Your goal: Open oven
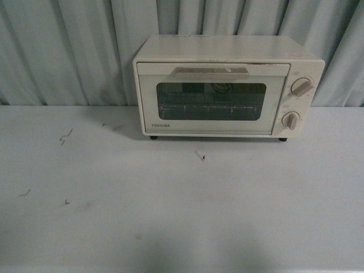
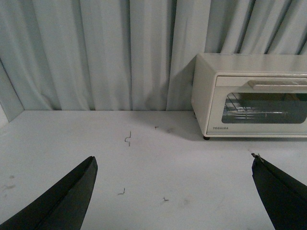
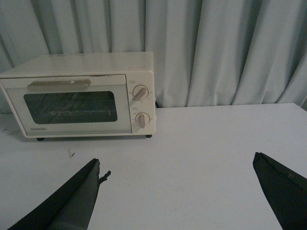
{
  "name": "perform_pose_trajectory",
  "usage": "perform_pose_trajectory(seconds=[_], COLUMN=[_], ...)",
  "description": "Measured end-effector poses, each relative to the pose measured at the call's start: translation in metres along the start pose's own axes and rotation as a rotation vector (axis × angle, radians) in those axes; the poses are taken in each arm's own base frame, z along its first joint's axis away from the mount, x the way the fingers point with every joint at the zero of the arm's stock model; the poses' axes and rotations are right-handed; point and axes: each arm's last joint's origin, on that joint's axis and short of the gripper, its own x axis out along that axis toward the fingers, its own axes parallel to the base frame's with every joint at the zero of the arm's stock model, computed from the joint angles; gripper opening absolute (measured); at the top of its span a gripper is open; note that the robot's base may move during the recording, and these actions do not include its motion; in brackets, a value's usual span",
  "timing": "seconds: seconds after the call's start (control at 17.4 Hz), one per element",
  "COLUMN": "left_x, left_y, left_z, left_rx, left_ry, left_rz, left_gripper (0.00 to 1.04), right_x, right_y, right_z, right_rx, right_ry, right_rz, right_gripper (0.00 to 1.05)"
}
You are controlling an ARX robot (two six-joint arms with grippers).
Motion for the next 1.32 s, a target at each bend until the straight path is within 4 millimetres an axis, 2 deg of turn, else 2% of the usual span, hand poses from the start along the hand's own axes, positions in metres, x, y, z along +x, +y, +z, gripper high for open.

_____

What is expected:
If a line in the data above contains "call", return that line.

Solution for this problem:
  "description": "Measured end-effector poses, each relative to the pose measured at the call's start: translation in metres along the start pose's own axes and rotation as a rotation vector (axis × angle, radians) in those axes; the poses are taken in each arm's own base frame, z along its first joint's axis away from the mount, x the way the fingers point with every joint at the zero of the arm's stock model; the poses' axes and rotations are right-handed; point and axes: each arm's last joint's origin, on that joint's axis and short of the gripper, its own x axis out along that axis toward the fingers, its own axes parallel to the base frame's with every joint at the zero of the arm's stock model, computed from the joint angles; gripper opening absolute (measured); at the top of its span a gripper is open; note that the robot's base may move during the recording, and these actions do not include its motion; in brackets, a value's usual span",
  "timing": "seconds: seconds after the call's start (control at 17.4 Hz), one per element",

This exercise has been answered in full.